在进行语义分割,目标检测等深度学习任务时,需要对原始数据进行一定的处理,增广数据集,再入到网络当中。本文实现对原始图像的缩小,但是不改变原始图像的长宽,对于缩小的图像进行边缘的填充,使得和原始图像大小一致。
import numpy as np
import cv2
import math
import random
import os
import xml.etree.ElementTree as ET
from PIL import Image
name_classes = ['hqc'] # 类别名,可以更改为对应的voc类别名称即可
def resize_xml(xml_file_name,new_xml_name,original_jpg_name,original_png_name,new_jpg_name,new_png_name,new_size=(224,224),original_size=(256,256)):
original_jpg =Image.open(original_jpg_name)
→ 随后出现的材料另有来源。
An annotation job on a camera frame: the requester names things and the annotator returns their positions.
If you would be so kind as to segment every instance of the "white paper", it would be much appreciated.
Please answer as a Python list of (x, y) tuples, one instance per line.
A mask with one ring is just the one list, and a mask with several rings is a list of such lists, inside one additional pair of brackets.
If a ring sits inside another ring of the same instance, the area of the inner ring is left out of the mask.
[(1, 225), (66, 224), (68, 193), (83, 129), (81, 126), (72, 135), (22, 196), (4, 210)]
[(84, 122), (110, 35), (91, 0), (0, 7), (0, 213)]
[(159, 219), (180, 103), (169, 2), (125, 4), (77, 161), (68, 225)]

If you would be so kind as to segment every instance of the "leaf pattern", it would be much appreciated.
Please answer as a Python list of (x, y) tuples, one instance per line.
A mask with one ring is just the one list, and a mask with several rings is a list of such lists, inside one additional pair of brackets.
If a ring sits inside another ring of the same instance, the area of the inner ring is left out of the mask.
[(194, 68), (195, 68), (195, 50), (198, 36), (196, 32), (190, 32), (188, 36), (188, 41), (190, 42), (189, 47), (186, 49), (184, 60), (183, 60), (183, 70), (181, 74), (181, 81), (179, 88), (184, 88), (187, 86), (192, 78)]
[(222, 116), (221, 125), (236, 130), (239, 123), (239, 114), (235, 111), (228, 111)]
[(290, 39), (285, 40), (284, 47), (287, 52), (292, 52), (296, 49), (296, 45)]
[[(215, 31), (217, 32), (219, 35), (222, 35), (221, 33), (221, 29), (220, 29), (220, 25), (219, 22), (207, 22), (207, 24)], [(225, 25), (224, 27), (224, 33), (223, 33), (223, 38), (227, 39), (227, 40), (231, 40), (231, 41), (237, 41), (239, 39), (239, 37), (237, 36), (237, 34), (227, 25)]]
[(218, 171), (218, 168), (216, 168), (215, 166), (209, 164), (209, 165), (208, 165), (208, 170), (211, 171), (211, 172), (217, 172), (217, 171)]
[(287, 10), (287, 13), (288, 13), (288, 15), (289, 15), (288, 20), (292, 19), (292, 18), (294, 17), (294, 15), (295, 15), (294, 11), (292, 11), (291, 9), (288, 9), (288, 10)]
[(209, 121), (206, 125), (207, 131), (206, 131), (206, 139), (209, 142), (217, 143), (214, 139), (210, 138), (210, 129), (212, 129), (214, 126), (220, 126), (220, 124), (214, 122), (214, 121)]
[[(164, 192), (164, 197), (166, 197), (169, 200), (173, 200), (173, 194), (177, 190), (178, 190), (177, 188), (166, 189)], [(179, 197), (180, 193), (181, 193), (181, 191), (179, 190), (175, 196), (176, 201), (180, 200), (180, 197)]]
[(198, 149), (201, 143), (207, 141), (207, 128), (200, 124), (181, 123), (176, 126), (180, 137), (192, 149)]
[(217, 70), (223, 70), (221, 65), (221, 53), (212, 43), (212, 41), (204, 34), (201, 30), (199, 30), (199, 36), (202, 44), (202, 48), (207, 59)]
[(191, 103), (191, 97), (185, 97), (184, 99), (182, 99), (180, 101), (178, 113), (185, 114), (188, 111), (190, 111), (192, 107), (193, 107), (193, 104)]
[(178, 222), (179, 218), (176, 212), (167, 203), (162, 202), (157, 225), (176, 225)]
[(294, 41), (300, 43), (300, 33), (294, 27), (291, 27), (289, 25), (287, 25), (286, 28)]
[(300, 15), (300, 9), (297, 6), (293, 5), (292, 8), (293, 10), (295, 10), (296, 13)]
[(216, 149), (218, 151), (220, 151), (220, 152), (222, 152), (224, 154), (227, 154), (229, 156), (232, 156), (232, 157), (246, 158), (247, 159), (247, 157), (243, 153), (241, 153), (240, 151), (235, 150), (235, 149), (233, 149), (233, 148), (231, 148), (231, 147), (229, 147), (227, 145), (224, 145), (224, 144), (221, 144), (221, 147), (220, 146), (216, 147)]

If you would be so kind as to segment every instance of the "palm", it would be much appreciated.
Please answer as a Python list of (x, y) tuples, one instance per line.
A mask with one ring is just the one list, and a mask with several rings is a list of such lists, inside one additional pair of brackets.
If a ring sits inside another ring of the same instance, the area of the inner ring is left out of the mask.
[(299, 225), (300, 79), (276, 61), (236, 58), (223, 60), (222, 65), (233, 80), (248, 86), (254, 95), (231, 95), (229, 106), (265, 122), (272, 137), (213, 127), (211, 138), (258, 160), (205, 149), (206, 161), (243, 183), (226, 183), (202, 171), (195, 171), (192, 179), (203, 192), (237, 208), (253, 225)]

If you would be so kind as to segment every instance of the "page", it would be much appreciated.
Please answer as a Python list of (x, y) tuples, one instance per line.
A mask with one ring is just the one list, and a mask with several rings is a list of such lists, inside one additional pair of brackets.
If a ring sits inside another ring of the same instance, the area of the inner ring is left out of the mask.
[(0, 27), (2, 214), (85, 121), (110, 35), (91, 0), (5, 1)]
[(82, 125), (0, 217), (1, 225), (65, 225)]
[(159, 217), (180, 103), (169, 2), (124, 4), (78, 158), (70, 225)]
cv_original_jpg = cv2.cvtColor(np.asarray(original_jpg), cv2.COLOR_RGB2BGR)
cv_original_jpg= cv2.resize(cv_original_jpg,(224,224))
# 16是边缘填充的长度,图片先resize为224大小,则再变回256,则四边都需要填充16
new_jpg =cv2.copyMakeBorder(cv_original_jpg, 16, 16, 16, 16, cv2.BORDER_CONSTANT, value=(0, 0, 0)) # 填充保持图片的大小不变。
cv2.imencode('.jpg', new_jpg)[1].tofile(new_jpg_name)
original_png =Image.open(original_png_name)
cv_original_png = cv2.cvtColor(np.asarray(original_png), cv2.COLOR_RGB2BGR)
cv_original_png = cv2.resize(cv_original_png, (224, 224))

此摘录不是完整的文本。